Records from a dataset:
----------------------------------------
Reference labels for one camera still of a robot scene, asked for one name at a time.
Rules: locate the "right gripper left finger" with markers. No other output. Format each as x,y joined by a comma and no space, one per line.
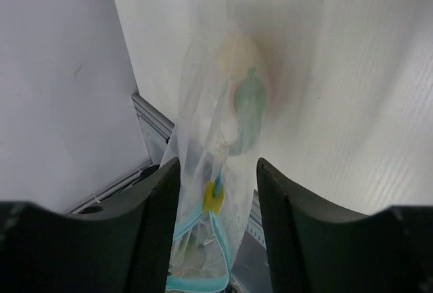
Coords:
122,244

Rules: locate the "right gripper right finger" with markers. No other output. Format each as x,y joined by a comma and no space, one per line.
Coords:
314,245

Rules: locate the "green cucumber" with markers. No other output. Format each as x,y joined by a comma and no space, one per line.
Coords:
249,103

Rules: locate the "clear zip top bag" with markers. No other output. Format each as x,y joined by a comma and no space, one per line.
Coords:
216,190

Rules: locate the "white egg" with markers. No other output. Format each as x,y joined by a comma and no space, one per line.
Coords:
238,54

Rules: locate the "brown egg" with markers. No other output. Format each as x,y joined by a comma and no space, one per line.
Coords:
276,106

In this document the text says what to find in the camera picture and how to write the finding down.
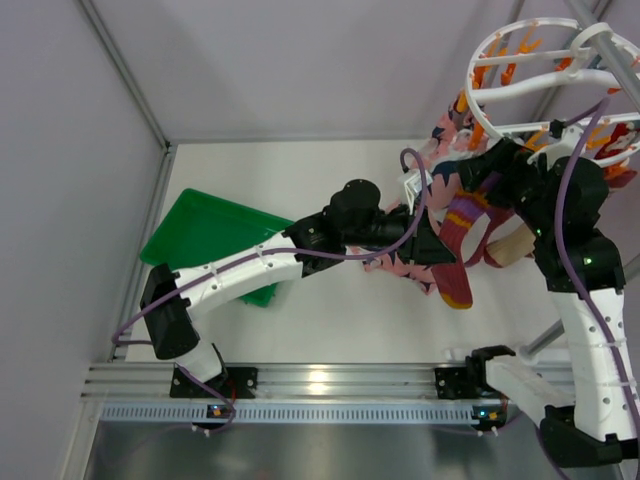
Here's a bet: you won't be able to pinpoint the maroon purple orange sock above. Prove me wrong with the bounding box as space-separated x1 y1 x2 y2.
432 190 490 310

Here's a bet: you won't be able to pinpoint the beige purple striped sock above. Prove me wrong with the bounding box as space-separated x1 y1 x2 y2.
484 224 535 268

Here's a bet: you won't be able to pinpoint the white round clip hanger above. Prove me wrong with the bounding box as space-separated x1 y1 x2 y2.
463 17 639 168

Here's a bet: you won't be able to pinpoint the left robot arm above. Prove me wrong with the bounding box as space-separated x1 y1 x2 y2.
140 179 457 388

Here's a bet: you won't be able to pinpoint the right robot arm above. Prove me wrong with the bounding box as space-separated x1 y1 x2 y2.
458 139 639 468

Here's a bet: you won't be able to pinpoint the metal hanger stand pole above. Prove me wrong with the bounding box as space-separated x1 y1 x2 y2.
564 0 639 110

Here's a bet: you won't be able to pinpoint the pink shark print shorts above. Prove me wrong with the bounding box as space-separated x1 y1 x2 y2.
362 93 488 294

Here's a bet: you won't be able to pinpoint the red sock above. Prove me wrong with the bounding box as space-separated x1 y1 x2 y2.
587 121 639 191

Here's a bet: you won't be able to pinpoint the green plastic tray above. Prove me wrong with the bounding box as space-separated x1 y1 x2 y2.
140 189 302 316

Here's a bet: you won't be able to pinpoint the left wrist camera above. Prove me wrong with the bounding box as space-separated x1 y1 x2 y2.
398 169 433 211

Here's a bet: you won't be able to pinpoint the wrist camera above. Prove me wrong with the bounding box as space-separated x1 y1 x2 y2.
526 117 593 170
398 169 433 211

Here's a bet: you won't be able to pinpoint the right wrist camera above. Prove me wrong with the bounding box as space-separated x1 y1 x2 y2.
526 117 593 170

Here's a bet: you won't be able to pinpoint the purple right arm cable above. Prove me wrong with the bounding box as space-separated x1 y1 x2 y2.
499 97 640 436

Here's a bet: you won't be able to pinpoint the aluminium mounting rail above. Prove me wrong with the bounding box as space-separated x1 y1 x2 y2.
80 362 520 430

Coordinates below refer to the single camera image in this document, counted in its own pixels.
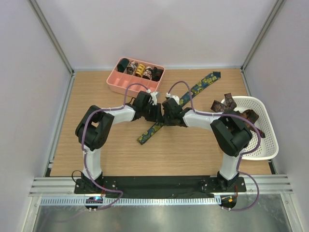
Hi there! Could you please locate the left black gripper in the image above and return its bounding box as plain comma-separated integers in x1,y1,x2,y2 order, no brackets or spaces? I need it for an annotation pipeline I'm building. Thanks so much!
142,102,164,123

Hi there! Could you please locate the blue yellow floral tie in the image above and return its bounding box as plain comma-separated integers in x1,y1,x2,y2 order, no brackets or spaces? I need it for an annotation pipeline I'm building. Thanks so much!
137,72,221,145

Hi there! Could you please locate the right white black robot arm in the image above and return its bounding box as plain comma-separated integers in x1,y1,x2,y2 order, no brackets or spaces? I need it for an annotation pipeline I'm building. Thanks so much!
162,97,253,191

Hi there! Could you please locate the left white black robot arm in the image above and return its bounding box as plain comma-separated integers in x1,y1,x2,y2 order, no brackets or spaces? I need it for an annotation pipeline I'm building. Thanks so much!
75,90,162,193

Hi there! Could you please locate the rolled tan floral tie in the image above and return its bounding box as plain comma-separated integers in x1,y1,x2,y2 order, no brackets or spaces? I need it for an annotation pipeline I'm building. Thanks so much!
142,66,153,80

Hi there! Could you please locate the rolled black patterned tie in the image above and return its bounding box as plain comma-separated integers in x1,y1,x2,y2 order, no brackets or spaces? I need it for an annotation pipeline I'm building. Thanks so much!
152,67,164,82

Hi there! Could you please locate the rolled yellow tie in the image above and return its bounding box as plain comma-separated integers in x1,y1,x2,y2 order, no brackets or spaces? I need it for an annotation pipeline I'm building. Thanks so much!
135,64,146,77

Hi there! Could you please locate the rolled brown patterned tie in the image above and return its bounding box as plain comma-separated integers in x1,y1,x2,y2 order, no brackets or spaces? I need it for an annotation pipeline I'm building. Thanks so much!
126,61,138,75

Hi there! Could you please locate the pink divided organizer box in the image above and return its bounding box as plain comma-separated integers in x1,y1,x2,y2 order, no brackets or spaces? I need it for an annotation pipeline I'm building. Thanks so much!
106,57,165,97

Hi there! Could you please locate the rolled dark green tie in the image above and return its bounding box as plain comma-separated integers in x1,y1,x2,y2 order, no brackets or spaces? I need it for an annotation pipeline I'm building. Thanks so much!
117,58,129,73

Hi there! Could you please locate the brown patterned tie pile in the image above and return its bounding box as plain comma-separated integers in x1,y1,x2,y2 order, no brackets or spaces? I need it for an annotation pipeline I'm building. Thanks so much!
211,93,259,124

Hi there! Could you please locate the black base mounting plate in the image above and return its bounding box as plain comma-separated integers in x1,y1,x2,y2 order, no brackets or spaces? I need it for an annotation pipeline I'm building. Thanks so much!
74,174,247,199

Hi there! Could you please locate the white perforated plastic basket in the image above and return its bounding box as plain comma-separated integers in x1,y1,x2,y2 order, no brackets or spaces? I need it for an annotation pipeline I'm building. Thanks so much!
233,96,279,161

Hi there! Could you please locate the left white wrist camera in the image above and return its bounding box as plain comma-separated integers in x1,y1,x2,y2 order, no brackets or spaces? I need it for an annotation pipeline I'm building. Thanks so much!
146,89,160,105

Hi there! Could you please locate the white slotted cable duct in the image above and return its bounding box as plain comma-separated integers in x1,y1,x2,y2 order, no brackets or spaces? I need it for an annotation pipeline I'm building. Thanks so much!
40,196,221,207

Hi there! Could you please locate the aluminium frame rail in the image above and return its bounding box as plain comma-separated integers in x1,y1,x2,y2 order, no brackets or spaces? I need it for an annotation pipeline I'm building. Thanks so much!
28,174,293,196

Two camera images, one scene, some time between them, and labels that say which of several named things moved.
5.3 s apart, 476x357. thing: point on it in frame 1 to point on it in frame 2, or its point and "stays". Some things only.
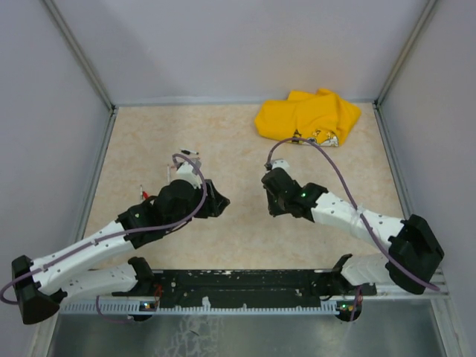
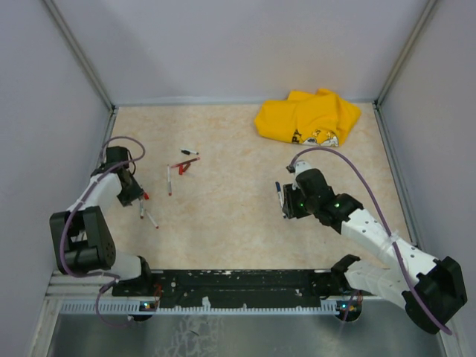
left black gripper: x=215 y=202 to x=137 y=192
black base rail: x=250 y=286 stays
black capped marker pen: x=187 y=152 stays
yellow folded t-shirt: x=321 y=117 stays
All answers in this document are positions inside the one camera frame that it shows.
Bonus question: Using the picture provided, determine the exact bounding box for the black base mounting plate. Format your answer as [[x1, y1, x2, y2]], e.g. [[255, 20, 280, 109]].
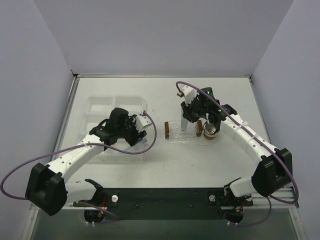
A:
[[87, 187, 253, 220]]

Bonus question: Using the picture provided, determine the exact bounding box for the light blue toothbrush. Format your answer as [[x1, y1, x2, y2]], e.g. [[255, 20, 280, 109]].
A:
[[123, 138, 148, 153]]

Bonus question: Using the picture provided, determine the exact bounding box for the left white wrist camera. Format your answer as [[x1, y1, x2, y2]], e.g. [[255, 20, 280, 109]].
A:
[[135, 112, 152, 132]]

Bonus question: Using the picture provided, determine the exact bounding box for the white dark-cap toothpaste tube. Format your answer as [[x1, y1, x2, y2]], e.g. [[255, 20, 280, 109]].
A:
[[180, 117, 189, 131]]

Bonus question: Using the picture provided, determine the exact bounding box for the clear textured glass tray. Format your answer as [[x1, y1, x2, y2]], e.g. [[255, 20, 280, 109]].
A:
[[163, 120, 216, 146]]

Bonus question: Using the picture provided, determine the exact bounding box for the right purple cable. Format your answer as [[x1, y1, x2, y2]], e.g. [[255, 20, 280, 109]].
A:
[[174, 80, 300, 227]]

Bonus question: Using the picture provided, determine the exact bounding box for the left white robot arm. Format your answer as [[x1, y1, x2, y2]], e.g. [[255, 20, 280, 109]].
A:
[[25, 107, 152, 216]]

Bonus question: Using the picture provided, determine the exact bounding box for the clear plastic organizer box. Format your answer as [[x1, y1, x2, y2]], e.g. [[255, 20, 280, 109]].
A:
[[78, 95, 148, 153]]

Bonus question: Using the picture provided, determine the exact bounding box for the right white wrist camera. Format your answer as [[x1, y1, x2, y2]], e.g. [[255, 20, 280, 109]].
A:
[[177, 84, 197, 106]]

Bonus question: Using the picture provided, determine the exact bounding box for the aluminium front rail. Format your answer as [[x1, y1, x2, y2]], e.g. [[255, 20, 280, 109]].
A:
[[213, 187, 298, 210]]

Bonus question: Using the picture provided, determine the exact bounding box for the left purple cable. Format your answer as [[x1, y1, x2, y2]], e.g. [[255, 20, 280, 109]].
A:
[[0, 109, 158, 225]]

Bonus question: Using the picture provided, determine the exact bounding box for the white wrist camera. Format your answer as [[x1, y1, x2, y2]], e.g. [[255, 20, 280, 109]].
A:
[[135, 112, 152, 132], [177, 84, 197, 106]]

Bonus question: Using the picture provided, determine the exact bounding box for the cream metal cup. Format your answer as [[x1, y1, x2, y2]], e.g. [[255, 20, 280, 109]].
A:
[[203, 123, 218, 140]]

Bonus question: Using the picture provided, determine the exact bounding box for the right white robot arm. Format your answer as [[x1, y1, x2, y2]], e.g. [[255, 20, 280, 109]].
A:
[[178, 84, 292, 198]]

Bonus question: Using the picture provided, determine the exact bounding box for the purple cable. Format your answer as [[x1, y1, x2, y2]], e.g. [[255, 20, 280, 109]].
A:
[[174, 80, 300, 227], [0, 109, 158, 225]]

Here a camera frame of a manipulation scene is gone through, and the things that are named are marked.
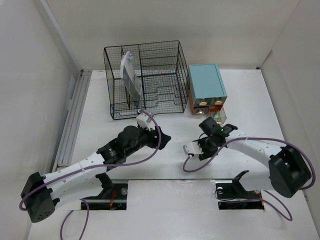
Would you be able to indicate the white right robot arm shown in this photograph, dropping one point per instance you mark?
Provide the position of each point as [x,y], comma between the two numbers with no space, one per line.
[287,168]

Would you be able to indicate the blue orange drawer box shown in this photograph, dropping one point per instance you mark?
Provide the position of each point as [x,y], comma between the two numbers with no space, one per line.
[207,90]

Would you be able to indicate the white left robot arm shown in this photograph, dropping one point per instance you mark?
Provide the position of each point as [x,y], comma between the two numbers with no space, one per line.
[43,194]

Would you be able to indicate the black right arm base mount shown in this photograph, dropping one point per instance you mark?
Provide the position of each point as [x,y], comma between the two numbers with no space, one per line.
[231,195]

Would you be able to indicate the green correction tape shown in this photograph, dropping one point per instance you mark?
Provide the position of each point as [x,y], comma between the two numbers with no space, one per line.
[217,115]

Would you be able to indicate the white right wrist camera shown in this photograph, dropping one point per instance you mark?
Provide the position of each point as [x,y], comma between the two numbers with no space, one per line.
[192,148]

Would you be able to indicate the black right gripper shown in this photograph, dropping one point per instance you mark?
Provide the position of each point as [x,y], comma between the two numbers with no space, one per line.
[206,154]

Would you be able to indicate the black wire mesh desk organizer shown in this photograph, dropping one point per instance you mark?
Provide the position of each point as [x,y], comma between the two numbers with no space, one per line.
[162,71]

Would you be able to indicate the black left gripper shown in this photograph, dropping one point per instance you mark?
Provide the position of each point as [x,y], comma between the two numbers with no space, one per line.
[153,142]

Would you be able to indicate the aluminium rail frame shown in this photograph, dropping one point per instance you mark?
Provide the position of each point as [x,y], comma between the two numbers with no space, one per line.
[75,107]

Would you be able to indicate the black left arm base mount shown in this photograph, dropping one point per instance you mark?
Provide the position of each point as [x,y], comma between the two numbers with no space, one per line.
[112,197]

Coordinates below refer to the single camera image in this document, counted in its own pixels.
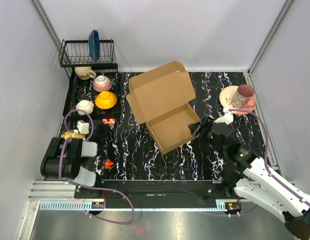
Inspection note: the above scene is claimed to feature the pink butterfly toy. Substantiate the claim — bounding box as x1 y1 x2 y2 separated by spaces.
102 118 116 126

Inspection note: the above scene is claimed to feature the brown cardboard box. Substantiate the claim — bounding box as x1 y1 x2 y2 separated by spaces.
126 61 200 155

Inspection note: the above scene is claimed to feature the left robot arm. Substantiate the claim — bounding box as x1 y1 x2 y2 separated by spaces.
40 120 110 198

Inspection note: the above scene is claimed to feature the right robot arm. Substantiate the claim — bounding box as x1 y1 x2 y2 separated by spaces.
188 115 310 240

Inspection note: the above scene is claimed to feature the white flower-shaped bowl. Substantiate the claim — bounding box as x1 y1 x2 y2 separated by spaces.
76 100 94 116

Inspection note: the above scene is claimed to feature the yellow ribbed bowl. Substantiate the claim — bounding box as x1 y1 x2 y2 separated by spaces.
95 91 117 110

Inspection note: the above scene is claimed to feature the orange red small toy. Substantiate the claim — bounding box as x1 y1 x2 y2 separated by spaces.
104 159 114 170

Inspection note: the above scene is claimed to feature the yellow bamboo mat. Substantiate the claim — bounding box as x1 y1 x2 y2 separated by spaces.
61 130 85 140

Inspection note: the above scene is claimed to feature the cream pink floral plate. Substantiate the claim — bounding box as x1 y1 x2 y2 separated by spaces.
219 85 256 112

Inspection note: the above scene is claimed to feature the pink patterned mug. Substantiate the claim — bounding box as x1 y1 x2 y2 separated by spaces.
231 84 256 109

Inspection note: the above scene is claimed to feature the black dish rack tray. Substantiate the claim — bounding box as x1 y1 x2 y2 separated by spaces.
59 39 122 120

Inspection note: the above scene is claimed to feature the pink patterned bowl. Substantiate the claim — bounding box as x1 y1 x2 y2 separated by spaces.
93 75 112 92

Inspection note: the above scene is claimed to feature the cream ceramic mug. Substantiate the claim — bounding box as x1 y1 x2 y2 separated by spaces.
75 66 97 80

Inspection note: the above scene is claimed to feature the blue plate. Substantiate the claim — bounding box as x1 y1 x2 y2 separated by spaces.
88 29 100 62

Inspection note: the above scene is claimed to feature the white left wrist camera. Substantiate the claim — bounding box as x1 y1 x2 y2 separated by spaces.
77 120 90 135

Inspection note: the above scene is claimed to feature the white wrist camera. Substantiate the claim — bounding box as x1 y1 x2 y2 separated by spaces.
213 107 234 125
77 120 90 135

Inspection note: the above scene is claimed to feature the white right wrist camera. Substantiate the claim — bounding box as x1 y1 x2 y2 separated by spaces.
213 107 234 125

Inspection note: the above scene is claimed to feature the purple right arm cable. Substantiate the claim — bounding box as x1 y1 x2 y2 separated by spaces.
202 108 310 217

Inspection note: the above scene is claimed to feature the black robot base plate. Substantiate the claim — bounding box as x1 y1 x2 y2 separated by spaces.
----------------------------------------
Every line above in which the word "stays" is present must be copied into the answer.

* **Your response**
5.3 s apart, 476x357. thing: point on it in frame 1 to point on it in frame 2, or its point and "stays". Some things only.
black base rail: x=250 y=286 stays
black capped marker pen: x=187 y=152 stays
yellow folded t-shirt: x=321 y=117 stays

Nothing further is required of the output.